▶ _WORK REQUEST_
In the material below, the lines from the one containing "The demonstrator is" through the one containing "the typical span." are to be given again exactly, ends included, and no others.

[AVAILABLE DATA — start]

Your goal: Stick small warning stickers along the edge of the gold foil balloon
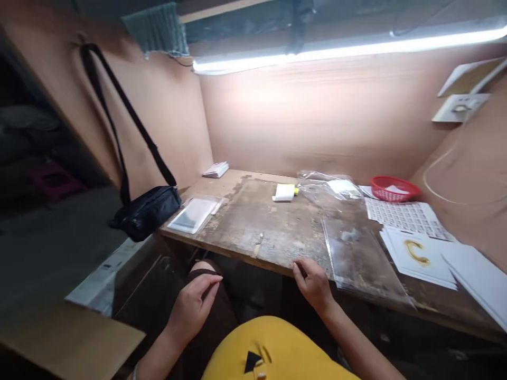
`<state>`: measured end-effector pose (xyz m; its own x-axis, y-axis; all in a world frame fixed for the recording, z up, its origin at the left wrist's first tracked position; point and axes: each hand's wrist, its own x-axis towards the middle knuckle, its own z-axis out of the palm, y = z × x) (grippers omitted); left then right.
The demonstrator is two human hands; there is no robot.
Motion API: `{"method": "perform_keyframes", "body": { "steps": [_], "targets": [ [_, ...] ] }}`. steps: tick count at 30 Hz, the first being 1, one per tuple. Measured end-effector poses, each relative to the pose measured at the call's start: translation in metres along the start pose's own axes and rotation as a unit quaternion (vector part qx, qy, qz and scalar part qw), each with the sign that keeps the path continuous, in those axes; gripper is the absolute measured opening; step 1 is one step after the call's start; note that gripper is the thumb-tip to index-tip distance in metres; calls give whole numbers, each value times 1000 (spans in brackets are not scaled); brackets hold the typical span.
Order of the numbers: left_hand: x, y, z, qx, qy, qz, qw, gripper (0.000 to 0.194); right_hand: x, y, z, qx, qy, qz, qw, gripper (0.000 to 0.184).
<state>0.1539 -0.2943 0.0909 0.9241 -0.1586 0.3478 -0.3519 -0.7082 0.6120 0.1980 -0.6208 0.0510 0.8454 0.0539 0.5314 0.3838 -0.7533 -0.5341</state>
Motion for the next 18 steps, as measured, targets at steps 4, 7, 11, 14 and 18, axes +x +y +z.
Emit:
{"method": "perform_keyframes", "body": {
  "steps": [4, 7, 11, 14, 18],
  "targets": [
    [51, 16, 26, -54, -59, 39, 996, 21, 0, 6, 5, 22, 20, 24, 999, 21],
    [89, 23, 56, -89, -92, 50, 990, 24, 0, 6, 3, 34, 19, 41, 998, 20],
    [151, 30, 98, -100, -118, 50, 987, 21, 2, 3, -5, 60, -3, 63, 996, 20],
    [196, 34, 126, -80, -115, 42, 989, 20, 5, 4, -16, 120, -67, 98, 986, 21],
    [235, 37, 152, -47, -110, 34, 992, 27, 10, 12, -37, 210, -175, 150, 950, 27]
  ]
}}
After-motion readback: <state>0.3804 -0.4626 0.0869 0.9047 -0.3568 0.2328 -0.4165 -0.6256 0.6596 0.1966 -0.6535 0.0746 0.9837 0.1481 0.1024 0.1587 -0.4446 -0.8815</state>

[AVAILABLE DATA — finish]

▶ _WRITTEN RESPONSE_
The demonstrator is two human hands; there is no robot.
Motion API: `{"method": "perform_keyframes", "body": { "steps": [_], "targets": [ [_, ...] ] }}`. steps: tick count at 30 Hz, the first being 1, one per tuple. Measured end-effector poses, each relative to the pose measured at the call's start: translation in metres along the start pose's own axes and rotation as a unit quaternion (vector part qx, qy, qz and scalar part qw), each with the sign that keeps the path continuous, in those axes; gripper is the absolute measured opening; step 1 is one step after the call's start; note that gripper is the thumb-tip to index-tip distance in metres; calls give whole numbers, each value times 1000 (spans in brackets are not scaled); brackets hold the typical span.

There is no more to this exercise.